The Fever built a 19-point lead. Then Chicago ripped off a 14-5 run and grabbed a one-point edge with under seven minutes left in the period. In the middle of that swing, two technical fouls changed the tone of the game. Caitlin Clark drove for a layup and got stuffed by Azura Stevens with no whistle. She threw her arms up at the official, yelling “That’s a foul!” The referee hit her with a technical. Two minutes later, Stephanie White picked one up too, arguing a charge call against Aliyah Boston that gave Boston her fourth foul of the game.
After the Fever escaped with a 114-106 win, Clark addressed her technical directly, and her answer was refreshingly honest.
“Mine was definitely deserved, but I wanted it, because after that, I got to the free-throw line more,” Clark said postgame, according to the Indianapolis Star’s Chloe Peterson. “The third quarter kind of started off when they were the only ones going to the free-throw line, and eventually we got there.”

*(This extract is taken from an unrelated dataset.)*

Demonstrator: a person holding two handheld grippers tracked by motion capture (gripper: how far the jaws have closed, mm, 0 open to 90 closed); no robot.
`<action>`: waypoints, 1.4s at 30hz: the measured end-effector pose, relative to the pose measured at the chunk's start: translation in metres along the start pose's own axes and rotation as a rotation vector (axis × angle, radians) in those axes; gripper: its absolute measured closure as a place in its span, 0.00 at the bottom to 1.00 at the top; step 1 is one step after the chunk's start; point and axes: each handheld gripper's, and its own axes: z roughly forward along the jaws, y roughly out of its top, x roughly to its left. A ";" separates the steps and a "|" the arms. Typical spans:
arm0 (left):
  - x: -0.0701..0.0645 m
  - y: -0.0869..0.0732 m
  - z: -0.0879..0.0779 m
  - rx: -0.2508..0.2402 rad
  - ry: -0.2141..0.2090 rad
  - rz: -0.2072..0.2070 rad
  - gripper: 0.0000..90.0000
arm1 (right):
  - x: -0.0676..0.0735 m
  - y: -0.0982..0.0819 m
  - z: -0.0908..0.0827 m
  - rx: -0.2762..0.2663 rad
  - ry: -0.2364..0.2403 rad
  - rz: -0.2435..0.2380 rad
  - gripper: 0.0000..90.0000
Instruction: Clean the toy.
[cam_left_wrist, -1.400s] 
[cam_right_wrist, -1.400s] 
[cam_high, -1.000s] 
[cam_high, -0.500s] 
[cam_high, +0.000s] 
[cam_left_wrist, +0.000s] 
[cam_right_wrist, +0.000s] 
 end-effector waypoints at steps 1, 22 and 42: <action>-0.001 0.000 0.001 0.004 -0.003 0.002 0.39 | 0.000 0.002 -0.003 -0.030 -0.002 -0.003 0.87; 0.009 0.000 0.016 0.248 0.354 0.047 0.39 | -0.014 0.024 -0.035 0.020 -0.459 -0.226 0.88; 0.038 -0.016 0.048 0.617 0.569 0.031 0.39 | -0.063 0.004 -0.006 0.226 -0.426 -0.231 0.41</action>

Clark finished the game 15-of-15 from the free-throw line as part of a 32-point, 10-assist, seven-rebound performance. The Fever as a team shot 29 free throws to Chicago’s 31, a notable shift from how the period had started. Whether the technical actually changed the whistle pattern or not, Caitlin Clark walked away from the moment with something useful.
White’s technical foul drew a different kind of reaction from her star guard.
“I was glad to see Steph get a technical,” Clark said. “If your coach gets a technical, that should fire the team up. You should want to go to war after that. And I feel like we did, and we made a bit of a run there.”
White, for her part, was not nearly as accepting of her own call. She pushed back on the officiating in her postgame comments, per Peterson.
“I thought that there were moments where it wasn’t as consistent as I wanted it to be,” White said. “I didn’t think I deserved the tech, but I got it anyway. I thought the tech was soft.”
Clark relayed a similar version of that pushback from her coach after the game, saying White felt “the ref was soft” and did not think she deserved the call. The two technicals came from the same official within a two-minute window, which only added to the frustration on Indiana’s bench in the moment.
Why Caitlin Clark’s Technical Fouls Are Becoming A Costly Pattern
This was Caitlin Clark’s third technical foul of the season, placing her second in the WNBA in that category. Under the league’s disciplinary structure, the first three technicals each carry a $500 fine, meaning Clark has now paid $1,500 this season. Any additional technical from here jumps to a $1,000 penalty.
The WNBA created an officiating task force this offseason after players and coaches pushed for more freedom of movement and fewer non-calls on contact. Officials have responded by calling more fouls overall, averaging over 21 per game compared to 17.5 last season. More whistles mean more opportunities for frustration to boil over, and Clark’s history with technical fouls suggests she is operating close to that edge.
None of that took away from what Clark and Boston did on the floor. Boston dropped 34 points and 12 rebounds, and the two became the first pair of teammates in WNBA history to each record a 30-point double-double in the same game.
“I think we’ve got a little telepathy going on,” Clark said of her chemistry with Boston. “Hopefully we can get that going more, too.”
Indiana improved to 7-5 and sits a game and a half back of the Eastern Conference-leading New York Liberty. The Fever now turn to Connecticut on Saturday looking to defend their Commissioner’s Cup crown. If Caitlin Clark’s relationship with officials stays this tense, the next technical is only one frustrated whistle away, and at $1,000 a pop, the math starts to matter just as much as the momentum.